The actions taken by the Government of Kerala in managing and controlling the COVID-19 pandemic is recognised by policymakers, public, researchers and clinicians, in India and internationally.
The COVID-19 management and control received the highest political and administrative commitment with proactive timely interventions.
Despite having a low per capita income, the state has its social development indicators, such as human development index, infant mortality rate, sex ratio and female literacy rates, comparable to those of many developed countries.

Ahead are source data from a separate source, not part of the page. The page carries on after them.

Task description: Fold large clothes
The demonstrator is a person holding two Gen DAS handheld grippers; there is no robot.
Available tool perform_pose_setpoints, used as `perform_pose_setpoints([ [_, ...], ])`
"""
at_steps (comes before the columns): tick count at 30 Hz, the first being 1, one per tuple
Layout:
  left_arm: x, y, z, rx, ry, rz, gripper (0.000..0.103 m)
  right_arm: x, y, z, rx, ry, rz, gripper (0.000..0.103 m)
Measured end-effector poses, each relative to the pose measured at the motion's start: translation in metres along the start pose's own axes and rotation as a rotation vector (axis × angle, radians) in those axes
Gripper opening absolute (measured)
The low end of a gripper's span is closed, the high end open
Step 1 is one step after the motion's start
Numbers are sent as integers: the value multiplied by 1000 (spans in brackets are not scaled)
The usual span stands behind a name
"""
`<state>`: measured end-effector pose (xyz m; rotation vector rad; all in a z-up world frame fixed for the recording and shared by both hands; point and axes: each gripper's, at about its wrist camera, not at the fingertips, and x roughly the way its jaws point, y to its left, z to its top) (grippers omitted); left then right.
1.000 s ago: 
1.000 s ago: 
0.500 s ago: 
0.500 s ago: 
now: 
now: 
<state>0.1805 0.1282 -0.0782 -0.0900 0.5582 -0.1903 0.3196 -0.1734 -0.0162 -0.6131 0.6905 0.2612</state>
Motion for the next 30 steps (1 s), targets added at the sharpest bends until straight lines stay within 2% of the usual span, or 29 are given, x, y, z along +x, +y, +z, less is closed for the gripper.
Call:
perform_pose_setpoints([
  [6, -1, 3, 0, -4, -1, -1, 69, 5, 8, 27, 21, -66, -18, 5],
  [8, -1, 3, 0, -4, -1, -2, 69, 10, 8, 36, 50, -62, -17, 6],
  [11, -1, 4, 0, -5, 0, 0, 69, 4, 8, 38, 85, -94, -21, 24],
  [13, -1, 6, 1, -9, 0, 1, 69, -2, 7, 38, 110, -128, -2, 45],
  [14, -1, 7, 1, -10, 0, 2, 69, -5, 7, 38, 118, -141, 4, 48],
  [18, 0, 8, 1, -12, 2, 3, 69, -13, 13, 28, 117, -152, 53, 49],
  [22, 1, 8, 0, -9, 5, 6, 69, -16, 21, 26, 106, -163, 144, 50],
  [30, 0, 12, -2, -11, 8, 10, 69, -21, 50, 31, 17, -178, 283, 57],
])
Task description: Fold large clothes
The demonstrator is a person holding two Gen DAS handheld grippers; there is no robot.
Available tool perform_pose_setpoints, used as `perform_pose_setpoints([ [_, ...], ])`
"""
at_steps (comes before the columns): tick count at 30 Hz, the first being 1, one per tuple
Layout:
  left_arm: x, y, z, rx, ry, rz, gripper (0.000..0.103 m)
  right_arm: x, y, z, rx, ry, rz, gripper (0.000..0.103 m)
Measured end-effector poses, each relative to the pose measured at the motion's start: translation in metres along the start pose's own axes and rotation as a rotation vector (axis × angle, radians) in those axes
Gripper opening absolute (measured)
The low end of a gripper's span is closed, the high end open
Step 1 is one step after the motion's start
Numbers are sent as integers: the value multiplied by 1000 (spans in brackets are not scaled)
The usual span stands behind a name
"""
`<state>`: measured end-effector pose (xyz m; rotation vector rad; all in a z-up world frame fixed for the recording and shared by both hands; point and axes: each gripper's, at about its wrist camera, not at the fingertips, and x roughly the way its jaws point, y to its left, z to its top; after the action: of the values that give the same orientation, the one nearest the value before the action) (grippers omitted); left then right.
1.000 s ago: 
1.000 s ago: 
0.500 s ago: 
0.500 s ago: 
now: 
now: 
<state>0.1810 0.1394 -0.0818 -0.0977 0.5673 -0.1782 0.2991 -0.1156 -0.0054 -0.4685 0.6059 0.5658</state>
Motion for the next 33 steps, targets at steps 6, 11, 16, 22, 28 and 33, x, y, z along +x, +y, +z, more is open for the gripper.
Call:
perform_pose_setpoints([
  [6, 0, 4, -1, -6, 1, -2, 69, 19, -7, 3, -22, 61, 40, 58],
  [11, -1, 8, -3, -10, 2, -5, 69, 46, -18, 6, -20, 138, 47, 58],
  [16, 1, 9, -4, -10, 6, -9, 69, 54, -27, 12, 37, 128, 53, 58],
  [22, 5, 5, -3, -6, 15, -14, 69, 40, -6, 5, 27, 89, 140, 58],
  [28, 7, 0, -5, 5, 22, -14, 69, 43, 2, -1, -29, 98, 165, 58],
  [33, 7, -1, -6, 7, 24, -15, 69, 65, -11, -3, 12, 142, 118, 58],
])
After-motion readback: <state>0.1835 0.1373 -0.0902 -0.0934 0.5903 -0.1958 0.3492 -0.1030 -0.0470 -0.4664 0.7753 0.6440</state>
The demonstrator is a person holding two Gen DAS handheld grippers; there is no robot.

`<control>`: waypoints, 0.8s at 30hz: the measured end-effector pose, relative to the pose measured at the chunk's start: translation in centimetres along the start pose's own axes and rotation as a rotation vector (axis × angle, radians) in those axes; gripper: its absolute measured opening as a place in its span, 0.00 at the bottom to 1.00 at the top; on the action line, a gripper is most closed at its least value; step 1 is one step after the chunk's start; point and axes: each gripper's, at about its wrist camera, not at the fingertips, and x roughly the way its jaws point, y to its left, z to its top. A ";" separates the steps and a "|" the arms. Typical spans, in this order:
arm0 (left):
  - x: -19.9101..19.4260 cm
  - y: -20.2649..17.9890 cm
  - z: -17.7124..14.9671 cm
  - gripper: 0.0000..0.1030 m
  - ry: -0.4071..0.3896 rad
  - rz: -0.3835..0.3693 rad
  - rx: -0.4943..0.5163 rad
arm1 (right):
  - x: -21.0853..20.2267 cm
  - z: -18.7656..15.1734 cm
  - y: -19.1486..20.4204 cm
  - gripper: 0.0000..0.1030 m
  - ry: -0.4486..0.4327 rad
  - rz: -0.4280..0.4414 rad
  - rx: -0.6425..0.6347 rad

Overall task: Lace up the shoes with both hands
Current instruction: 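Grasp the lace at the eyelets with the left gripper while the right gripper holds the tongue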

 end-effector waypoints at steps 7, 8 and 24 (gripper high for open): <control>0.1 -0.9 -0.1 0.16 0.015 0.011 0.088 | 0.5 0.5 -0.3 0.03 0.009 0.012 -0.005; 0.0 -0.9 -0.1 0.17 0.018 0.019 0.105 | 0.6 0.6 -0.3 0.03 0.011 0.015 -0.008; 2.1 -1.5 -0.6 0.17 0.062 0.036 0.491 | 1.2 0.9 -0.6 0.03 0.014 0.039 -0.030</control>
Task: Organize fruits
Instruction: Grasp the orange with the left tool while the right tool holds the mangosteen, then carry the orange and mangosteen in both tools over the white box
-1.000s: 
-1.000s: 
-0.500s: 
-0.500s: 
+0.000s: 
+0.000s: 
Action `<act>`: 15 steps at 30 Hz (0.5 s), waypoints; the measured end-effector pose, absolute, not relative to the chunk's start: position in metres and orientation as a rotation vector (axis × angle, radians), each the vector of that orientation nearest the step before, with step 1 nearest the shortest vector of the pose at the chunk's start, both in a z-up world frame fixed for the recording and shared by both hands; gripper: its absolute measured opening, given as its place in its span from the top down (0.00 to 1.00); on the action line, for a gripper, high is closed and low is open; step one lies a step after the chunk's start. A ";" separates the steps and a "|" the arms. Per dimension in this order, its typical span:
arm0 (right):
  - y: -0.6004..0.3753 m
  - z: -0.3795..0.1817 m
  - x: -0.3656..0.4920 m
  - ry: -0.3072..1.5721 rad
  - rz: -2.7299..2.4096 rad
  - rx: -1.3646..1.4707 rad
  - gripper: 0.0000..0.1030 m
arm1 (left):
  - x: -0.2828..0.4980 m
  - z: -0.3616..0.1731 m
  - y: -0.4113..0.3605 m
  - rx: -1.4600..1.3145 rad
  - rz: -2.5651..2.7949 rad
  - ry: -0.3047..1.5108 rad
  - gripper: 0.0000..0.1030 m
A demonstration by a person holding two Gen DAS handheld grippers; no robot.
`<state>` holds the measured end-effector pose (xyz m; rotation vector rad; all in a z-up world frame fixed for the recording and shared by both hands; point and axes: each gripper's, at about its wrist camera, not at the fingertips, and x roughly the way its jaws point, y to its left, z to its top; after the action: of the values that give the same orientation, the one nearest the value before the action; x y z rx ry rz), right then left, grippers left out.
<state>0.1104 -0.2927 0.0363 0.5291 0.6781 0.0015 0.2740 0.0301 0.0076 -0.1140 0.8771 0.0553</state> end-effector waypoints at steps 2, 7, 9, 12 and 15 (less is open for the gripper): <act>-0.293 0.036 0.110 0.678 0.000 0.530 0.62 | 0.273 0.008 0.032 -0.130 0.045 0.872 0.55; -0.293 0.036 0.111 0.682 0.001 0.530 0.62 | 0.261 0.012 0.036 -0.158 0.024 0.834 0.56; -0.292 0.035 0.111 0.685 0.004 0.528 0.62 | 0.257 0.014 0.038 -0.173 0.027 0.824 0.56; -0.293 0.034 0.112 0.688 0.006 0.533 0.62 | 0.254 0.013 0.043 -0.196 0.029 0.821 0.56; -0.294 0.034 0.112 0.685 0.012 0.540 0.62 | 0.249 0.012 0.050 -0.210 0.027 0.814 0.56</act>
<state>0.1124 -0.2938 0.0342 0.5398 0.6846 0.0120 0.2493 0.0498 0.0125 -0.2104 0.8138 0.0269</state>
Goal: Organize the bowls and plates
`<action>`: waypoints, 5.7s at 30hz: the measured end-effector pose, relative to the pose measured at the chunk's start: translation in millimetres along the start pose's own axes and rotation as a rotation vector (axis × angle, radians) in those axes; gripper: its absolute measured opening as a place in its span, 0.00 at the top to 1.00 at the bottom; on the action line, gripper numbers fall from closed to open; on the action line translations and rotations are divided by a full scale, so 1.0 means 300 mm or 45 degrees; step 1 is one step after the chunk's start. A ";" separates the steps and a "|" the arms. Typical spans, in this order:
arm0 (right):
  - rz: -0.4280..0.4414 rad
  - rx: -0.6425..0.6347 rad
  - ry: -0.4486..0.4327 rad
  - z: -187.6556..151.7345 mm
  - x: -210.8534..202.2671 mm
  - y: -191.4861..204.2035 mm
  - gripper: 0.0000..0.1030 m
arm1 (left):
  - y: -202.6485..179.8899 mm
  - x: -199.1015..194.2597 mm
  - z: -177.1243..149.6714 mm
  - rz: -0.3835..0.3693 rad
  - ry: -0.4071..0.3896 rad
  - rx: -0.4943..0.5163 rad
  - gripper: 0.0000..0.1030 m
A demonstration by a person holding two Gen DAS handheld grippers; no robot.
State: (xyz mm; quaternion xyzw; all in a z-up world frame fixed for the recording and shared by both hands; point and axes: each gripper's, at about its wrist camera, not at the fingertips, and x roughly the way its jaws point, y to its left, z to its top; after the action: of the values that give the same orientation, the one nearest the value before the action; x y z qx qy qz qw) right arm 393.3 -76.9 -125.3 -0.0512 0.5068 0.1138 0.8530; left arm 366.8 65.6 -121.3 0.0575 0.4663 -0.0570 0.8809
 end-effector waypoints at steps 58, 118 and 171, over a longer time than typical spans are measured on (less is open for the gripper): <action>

Several key strategies implemented by the state; surveillance, good quality quarantine, testing strategies, uninterrupted treatment services, community participation, proactive care of elderly and people with comorbidity and educational and social mobilisation of behavioural change, contributed to effective management and control of COVID-19 in Kerala.
Introduction
COVID-19 was declared as a ‘Public Health Emergency of International Concern’ by WHO on 30 January 2020.1 As on 29 June 2020, the disease has affected more than 10 million individuals, spread to all countries of the world and has led to death of 0.5 million.2 In India the count of those affected by COVID-19 has crossed 5.4 million with a death toll of 16 487, with Maharashtra reporting the highest number of infections (0.16 million cases) followed by Delhi (83 077), Tamil Nadu (82 275) and Gujarat (31 397), as on 29 June 2020.3
In India, Kerala was the first state affected by COVID-19, and the first coronavirus case was confirmed in Thrissur district on 30 January 2020. By early March the state soon had the highest number of active cases in India mainly due to a huge number of cases imported from other countries and states. Using the five components of trace, quarantine, test, isolate and treat, by 10 June 2020, Kerala managed to keep the basic reproduction number at 0.454 against the India and world averages of 1.225 and 34, respectively. The exemplary manner in which the state has been fighting the pandemic is clear through its efforts to flatten the curve (figure 1). As of today, the state is among those with a high recovery rate, low death rate and slow progression of COVID-19 cases in the country, and has been recognised for its efforts by policymakers, public, researchers and clinicians, in India and internationally. Table 1 provides comparative statistics of Kerala state in comparison to India and other countries. The objective of this commentary is to narrate key strategies adopted by the state of Kerala, which could be replicated in other states and countries.
Local setting
Kerala has made impressive improvements in the quality of life indicators of her citizens. Despite having a low per capita income, its indicators of social development—such as the human development index (0.84),6 infant mortality rate (12/1000 live births),7 sex ratio (1084 females to 1000 males)8 and female literacy rates (92.07%)9 are comparable to those of many developed countries. Kerala, with a population of about 35 million,9 has a high population density of about 860 people per square kilometre.8
Kerala has 3.5 to 4 million inter-state migrant workers.10 Proportion of elderly (>60 years) is 12.6% of the total population.11 Among Indian states, the prevalence of cardiovascular diseases is reported to be highest in Kerala (>5000/100 000 population) including ischaemic heart disease (>2250/100 000) and stroke (>625/100 000).12 Prevalence of high blood pressure and diabetes is also very high with approximately one in three adults having hypertension13 and one in five adults having diabetes.14 It is estimated that there are more than 2.4 million Keralites living in various countries, a vast majority in Middle Eastern Countries, and their remittances to the state net domestic product was nearly 36.5 per cent.15
Primary healthcare services has been organised systematically with a network extending to the village level. There are 230 community health centres and 845 primary health centres (approximately one per 30 000 population) in the State.16 There are 5320 female junior public health nurses and 4728 junior public health inspectors (about 50% women) working as multi-purpose health workers (MPHW), that is, two MPHW serving every 5000 population.17 Accredited Social Health Activists (ASHAs), who are community health volunteers, approximate one for every 1000 to 1500 population.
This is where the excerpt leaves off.